You guys. This dude hitched a ride with that USGS employee back to Flagstaff, still without breathing a word about his missing companion, and went to bed. Meanwhile, Margaret’s parents are freaking out that she hasn’t checked in with them, they’re calling everyone, they finally get the police to get ahold of Ryan early the next morning, and he finally tells the authorities the actual story so they can get a helicopter out to look for Margaret.
The coroner’s report stated that Margaret had died about 12-24 hours before the helicopter spotted her. If Ryan had told anyone that his running buddy had kept going and he didn’t know where she was, she wouldn’t have died lost and alone from heat stroke.
I swear, y’all, if you’re a man and you want to go to the Grand Canyon, you need to first make sure it’s your turn with the single brain cell that you all share.
Fortunately, or the book might be too depressing even for me, we also learn about plenty of heroes whose quick thinking and compassion save lives. In 2001, when a couple with four children went hiking down the canyon, they didn’t keep track of their kids and the three older kids ranged far ahead of the parents and toddler. The three older kids happened upon a Boy Scout troop whose leader, Jim Furgo, had just made the decision that the troop was going to forgo their fun overnight at the bottom of Hualapai Canyon because of the weather forecast, and when that Boy Scout leader saw three unaccompanied children hiking towards an area he considered unsafe, he roped them in with his troop, and they all hiked a mile to a much wider area. And so when the flash flood came through the canyon with its 20-foot-high wall of water, the parents and toddler died, but Jim Furgo had saved the lives of every child with him.
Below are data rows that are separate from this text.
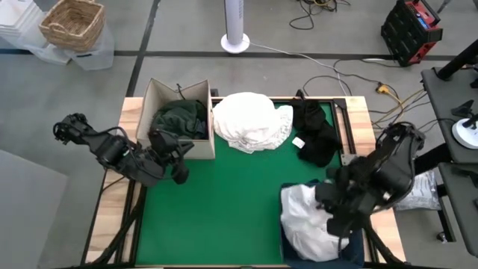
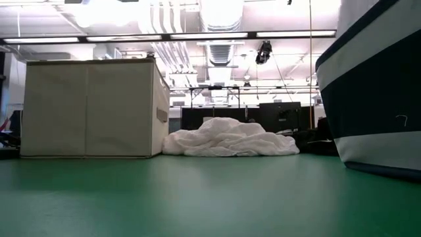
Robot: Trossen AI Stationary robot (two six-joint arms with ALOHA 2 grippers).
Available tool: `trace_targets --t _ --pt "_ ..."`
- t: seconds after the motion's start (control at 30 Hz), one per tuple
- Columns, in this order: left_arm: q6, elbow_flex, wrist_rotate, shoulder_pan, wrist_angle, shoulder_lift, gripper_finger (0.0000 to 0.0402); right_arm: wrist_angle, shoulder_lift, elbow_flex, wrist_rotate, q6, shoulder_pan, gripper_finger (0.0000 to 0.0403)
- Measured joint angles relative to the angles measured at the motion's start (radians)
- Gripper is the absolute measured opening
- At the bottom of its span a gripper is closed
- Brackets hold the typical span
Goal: Sort clothes
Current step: Put the bottom white cloth into the blue bin
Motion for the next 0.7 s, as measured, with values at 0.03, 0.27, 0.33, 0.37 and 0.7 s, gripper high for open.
trace_targets --t 0.03,0.27,0.33,0.37,0.7 --pt "0.0 0.0 0.0 0.0 0.0 0.004 0.0 0.014 0.005 -0.024 -0.036 0.001 0.002 0.0009" --pt "-0.004 0.0 0.0 0.0 0.001 0.03 0.0 0.205 0.037 -0.177 -0.209 0.026 0.032 0.0009" --pt "-0.008 0.0 0.0 0.0 0.003 0.034 0.0 0.234 0.043 -0.22 -0.217 0.036 0.034 0.0009" --pt "-0.011 0.0 0.0 0.0 0.003 0.037 0.0 0.247 0.047 -0.244 -0.216 0.04 0.033 0.0009" --pt "-0.038 0.0 0.0 0.0 0.003 0.04 0.0 0.434 0.075 -0.512 -0.158 0.017 -0.002 0.0009"
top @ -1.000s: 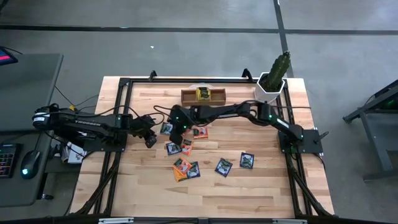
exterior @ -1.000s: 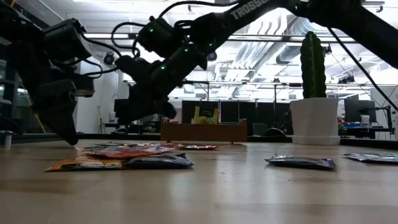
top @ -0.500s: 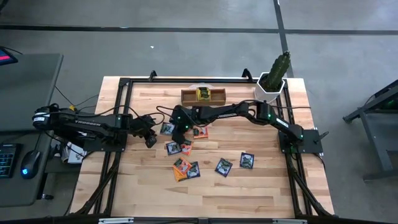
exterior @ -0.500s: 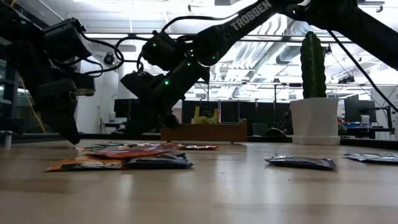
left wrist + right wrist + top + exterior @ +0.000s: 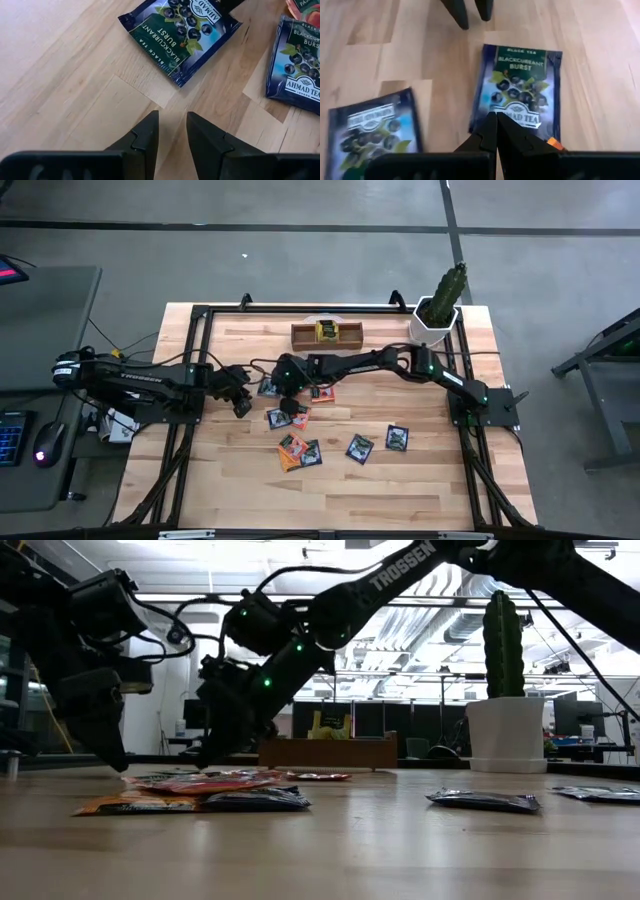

Although the authors can be a bit glib at times, I appreciated their emphasis on what one can learn from these accounts. Listen to the park rangers and heed all warning signs. Bring more than enough water, and enough salty snacks to accompany them. Don’t hike alone, if possible. Ensure that someone outside your party knows where you will be and when you plan to return. Be mindful of local weather. Don’t sit on the edge of the Grand Canyon, because you’ll stumble or get vertigo when you get up and fall. Don’t use the Grand Canyon as your suicide plan, because it’s traumatic for the people who have to pick your meaty bits out of the dirt.
And don’t try to pick up a rattlesnake with your bare hands. Why are people even doing that in the first place?